La propria vita si costruisce a confronto con gli amici e i “grandi” assimilati e ricordati, per questo il Diario è un intreccio di citazioni degli uni e degli altri. A un certo puto dice: “Ricordiamoci bene che il cristianesimo non è una semplice scuola di onestà, pulizia e giustizia o una spiegazione nobile e razionale della vita (Emil Cioran: la teologia ci svela i misteri meglio della zoologia); o un elevato codice di comportamento (confucianesimo, scintoismo); o una terapia d’evasione (stoicismo, yoga, zen) o una valanga di domande (taoismo); o un atto di sottomissione al Solo (giudaismo, islamismo). Esso è di più e altro: è l’insegnamento di Cristo, cioè dell’amore e della forza salvatrice del perdono. Nessuna religione concepisce altrimenti il perdono dei peccati se non attraverso il cammino logico della compensazione (nel bramanesimo e nel buddismo, mediante samsara, la teoria è spinta sino alle estreme conseguenze); solo nella religione in cui Dio non riceve offerte, ma si offre Egli stesso, è potuta apparire la speranza della cancellazione totale e immediata dei peccati mediante l’atto più sconvolgente e più anticalcolato – dunque anche il più scandaloso”.

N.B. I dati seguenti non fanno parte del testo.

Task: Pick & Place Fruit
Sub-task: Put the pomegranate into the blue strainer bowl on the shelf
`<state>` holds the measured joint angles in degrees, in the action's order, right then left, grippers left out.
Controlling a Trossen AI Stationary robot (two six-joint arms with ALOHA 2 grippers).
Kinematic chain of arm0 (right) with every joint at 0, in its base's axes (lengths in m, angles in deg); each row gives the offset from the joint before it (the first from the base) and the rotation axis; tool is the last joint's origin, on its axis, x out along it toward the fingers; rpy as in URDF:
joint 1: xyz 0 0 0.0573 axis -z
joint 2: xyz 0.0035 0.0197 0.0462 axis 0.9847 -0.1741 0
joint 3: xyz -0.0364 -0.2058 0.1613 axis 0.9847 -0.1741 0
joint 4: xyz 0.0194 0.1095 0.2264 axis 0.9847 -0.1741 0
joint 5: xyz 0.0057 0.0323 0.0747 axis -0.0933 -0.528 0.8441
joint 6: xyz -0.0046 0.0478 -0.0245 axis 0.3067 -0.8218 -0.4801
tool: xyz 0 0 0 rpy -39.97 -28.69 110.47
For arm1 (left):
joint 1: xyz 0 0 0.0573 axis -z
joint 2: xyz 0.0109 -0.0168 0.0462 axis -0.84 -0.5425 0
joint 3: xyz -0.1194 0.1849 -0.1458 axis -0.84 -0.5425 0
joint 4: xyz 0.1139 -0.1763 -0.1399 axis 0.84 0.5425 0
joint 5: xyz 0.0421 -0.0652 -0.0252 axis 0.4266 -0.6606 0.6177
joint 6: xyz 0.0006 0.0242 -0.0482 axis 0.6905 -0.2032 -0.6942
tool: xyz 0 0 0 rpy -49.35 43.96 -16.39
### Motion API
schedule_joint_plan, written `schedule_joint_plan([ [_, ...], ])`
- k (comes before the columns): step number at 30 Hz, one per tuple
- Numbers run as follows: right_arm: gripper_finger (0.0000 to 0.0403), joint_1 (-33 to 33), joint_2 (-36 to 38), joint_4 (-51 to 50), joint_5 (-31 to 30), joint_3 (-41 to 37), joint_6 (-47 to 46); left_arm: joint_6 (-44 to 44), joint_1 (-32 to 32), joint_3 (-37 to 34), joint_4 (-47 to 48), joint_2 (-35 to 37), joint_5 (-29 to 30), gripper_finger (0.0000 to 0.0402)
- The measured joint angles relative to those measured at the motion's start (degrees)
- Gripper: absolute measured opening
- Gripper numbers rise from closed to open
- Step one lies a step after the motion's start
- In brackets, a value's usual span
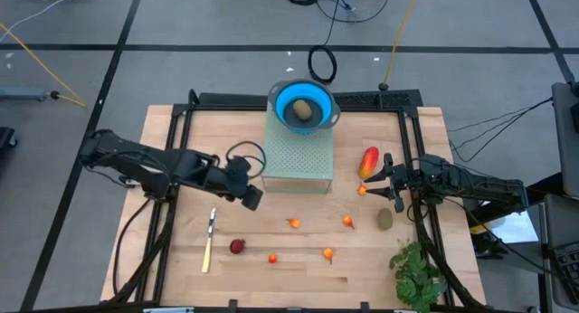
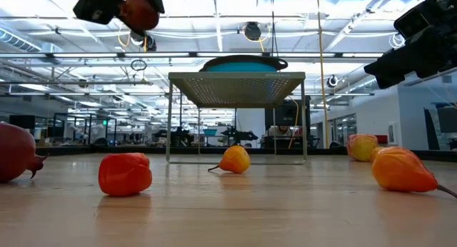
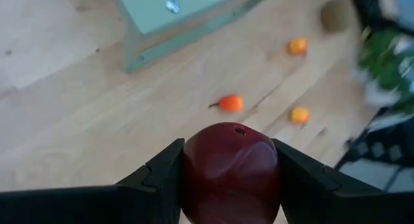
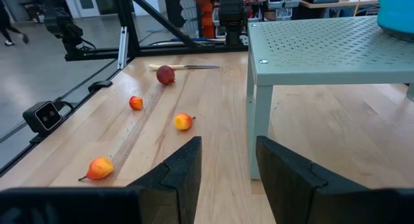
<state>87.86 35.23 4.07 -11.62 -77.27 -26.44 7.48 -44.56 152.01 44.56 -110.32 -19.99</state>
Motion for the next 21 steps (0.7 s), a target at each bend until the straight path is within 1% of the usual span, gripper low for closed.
schedule_joint_plan([
  [4,0.0139,0.0,0.0,0.0,0.0,0.0,0.0,-7.9,-1.2,0.0,-0.2,0.8,-0.3,0.0195],
  [9,0.0139,0.0,0.0,0.0,0.0,0.0,0.0,-14.9,-2.6,0.0,-2.4,0.8,-3.7,0.0189],
  [17,0.0139,0.0,0.0,0.0,0.0,0.0,0.0,-13.9,-4.1,0.0,-5.6,0.8,-4.6,0.0198],
  [19,0.0139,0.0,0.0,0.0,0.0,0.0,0.0,-10.5,-4.3,0.0,-7.4,0.8,-3.7,0.0199],
  [21,0.0139,0.0,0.0,0.0,0.0,0.0,0.0,-5.2,-4.5,0.0,-10.1,0.8,-1.6,0.0199],
])
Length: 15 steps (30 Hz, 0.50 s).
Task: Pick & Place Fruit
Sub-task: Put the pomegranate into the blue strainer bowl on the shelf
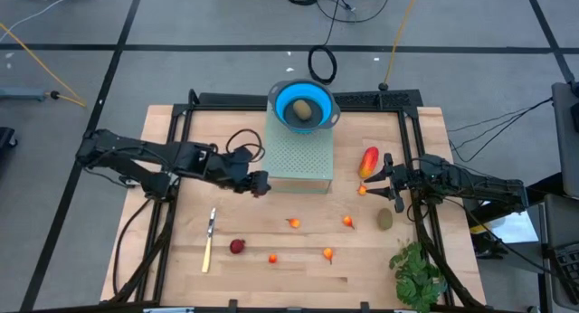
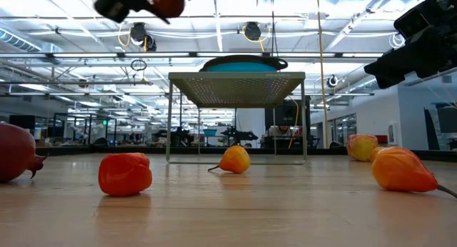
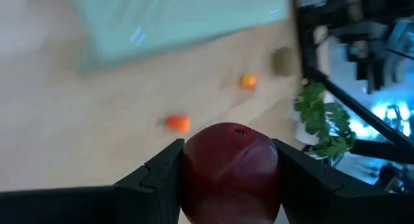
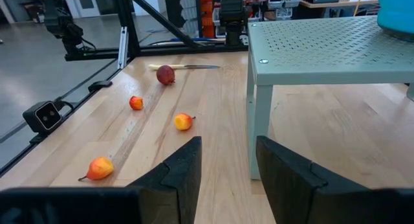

Questo è il tipo di confronto che qua e là compare sempre a sottolineare la peculiarità del cristianesimo e a sottolineare il tema che, forse, sta più a cuore all’autore, quello del perdono, vertice del messaggio evangelico, il perdono tra uomini, quello del Signore, sempre considerato costitutivo della crescita interiore e del poter fondare relazioni intramontabili.
L’autore della sua esperienza in carcere può dire: “una cosa è certa: sono guarito per sempre dalle arrabbiature e dai litigi” . Non manca l’impegno politico (in senso lato) , emerge dallo stesso approdare dell’autore a un cristianesimo che esige fede senza abdicare all’intelligenza, – “Il Signore ama l’innocenza non l’’imbecillità’” -, senza abdicare alla libertà ( dice, in sintesi, che se si eliminano libertà e mistero si hanno stupidità e tirannia), per giungere a fare il bene con animo purificato, ad avere il coraggio o la pazienza, secondo le circostanze della vita o meglio a seconda del “terreno di lotta su cui dobbiamo affrontare il male e la provocazione scelta dall’Avversario.” . La vita è una lotta, è molto evidente nella vita dell’autore, ma questo rende più significativo il suo dirci che da credenti è una “felice” lotta.